There are several definitions of “culture.” One is the development of microorganisms in an artificial media. Another is “the refinement of mind, morals, or taste.” A third is “the cultivation of plants or animals.” But there are two other definitions that tend to get overlooked: (1) the specific period or stage in the development of a civilization and (2) the sum total of the attainment and learned behavior patterns of any specific period or group of people regarded as expressing a way of life. The second of those latter definitions is the one that tends to get overlooked in government and politics, and yet the problems caused by the “learned behavior patterns” of smaller groups within a society represent one of the principal reasons for societal unrest.
That is largely because quite a few nations, including the United States, are in fact composed of various subcultures. In the U.S., those subcultures, especially those disliked by the majority, are often minimized or denigrated in racial or religious terms. An important point, and one consistently ignored by ideologues, businesses, and particularly politicians, is that “culture,” as exemplified by learned patterns of behavior, trumps “race” or religion. By that I mean that the good or bad traits of group or subgroup of people have virtually nothing to do with their religion or their skin color or ethnicity. What determines how people act is their “learned patterns of behavior.”

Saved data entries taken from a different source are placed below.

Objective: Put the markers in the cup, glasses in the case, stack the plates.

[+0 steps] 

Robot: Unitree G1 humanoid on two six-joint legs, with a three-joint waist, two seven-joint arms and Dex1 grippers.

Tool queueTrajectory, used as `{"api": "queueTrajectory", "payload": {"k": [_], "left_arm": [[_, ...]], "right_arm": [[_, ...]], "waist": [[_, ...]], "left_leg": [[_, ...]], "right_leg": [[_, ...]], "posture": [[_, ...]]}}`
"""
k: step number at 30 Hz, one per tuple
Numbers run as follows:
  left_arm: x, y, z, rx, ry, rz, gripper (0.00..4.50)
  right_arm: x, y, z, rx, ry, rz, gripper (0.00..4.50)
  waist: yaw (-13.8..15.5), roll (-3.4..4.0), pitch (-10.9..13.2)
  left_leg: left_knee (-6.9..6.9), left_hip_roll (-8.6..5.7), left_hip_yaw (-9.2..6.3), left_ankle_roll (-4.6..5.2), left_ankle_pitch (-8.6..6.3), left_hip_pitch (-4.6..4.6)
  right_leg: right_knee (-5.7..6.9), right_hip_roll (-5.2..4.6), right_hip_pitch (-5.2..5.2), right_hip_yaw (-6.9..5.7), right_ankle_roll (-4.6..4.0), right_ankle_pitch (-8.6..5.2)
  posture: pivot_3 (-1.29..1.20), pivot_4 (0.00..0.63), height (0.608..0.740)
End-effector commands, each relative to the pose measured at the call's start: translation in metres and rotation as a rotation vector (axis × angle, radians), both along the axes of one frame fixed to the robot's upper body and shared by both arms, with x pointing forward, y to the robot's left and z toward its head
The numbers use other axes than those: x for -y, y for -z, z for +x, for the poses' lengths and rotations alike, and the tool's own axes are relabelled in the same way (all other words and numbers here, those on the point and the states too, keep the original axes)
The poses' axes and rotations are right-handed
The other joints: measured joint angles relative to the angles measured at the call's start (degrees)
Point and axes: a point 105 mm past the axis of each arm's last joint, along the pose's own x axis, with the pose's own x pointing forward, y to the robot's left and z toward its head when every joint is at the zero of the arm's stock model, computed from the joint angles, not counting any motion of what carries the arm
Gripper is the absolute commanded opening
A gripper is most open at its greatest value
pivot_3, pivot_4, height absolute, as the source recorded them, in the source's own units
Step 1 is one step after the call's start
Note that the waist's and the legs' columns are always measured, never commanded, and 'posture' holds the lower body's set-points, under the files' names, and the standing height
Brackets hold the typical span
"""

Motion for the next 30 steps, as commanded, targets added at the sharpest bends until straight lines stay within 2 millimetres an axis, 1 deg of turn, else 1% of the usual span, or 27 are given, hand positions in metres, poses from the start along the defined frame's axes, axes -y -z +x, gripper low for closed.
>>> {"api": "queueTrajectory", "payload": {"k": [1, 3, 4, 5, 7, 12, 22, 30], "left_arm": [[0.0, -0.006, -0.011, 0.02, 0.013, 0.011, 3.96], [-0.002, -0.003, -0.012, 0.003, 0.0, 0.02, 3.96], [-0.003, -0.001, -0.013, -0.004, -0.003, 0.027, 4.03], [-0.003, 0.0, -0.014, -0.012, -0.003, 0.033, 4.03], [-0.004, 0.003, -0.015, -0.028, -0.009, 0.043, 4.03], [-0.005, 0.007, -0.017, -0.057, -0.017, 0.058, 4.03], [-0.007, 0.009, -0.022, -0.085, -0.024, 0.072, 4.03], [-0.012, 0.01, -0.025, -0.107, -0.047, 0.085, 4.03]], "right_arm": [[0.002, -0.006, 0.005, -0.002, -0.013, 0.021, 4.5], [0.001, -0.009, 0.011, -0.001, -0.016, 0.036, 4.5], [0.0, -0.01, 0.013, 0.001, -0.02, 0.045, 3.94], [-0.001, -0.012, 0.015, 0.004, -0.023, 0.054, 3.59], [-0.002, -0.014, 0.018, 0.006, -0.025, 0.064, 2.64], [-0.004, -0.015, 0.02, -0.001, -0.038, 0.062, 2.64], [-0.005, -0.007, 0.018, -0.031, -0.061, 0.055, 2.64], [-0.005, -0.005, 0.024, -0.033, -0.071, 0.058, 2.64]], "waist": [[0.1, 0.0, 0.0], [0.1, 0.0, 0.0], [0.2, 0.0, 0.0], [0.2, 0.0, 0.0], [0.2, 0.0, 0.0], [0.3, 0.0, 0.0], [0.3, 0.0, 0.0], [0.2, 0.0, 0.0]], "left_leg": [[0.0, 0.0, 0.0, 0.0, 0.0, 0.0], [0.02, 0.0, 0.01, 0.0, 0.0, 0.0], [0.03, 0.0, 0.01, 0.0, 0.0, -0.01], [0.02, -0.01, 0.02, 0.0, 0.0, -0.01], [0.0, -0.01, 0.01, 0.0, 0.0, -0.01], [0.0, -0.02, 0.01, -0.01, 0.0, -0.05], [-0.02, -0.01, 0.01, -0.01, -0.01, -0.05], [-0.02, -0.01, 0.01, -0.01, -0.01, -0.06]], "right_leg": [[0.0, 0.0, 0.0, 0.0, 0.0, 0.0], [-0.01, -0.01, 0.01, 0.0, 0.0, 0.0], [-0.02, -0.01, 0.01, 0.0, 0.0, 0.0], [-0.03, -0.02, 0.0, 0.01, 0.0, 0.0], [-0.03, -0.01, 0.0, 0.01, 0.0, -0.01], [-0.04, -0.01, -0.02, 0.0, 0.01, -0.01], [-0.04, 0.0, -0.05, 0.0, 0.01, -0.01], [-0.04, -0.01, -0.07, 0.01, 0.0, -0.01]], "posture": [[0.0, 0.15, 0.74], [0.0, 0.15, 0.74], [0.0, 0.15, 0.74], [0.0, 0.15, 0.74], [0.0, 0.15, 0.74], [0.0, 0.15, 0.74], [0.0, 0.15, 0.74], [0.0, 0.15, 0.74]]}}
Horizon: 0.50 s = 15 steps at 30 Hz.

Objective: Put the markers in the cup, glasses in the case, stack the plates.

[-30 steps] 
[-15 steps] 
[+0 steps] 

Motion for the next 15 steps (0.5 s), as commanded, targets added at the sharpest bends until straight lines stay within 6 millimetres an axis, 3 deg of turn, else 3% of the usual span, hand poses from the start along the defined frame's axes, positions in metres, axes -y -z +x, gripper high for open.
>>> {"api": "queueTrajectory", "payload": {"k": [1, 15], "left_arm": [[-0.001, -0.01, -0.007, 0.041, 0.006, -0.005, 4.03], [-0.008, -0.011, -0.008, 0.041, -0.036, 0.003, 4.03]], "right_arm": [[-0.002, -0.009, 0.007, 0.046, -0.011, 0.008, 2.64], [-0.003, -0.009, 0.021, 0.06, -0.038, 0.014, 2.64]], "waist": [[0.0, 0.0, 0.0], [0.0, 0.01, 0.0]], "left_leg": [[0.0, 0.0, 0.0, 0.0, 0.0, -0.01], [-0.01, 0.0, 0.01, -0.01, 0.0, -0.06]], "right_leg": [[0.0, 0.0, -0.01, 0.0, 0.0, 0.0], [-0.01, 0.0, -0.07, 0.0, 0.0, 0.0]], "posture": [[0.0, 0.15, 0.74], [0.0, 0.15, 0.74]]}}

And while religion is definitely a learned behavior, how people of a certain religion act can and does vary enormously from cultural group to cultural group. It also varies over time. Some 500 years ago, good “Christian” countries in Europe were slaughtering each other in a fashion even more brutal than that in which the Sunni and Shia factions of Islam are now doing. Yes, religion is a critical part of “culture,” but it ranges from being the primary determinant of a culture to being merely one of many factors, and in the history of certain civilizations, the impact of a religion can and has changed the culture drastically.
As I’ve also noted before, likely more than a few times, history is filled with examples of both great and failed societies and nations identified as being predominantly of one race or religion. There have been great empires in all parts of the world – except, so far, Antarctica, and there have been failed societies everywhere in the world, regardless of race or religion.
Certain cultural practices seem to work better than others, one of which is that cultures that allow religion to control society tend to stagnate and become ever more brutal. Cultures with great income inequality tend to be more likely to be oppressive, and a greater percentage seem to have either de jure or de facto polygamy. A good sociologist could likely carry this much farther, but the basic point is that it’s not only morally wrong to claim that a given race or ethnicity or religion is “stupid” or “inferior” (or any other number of pejorative terms), but also such unthinking “type-casting” totally misses the point. Culture – not race, genes, skin color, or religion – determines how people behave. More to the point, one can change a toxic culture [although it takes time] and a beneficial culture is always only a cultural change or two away from becoming toxic.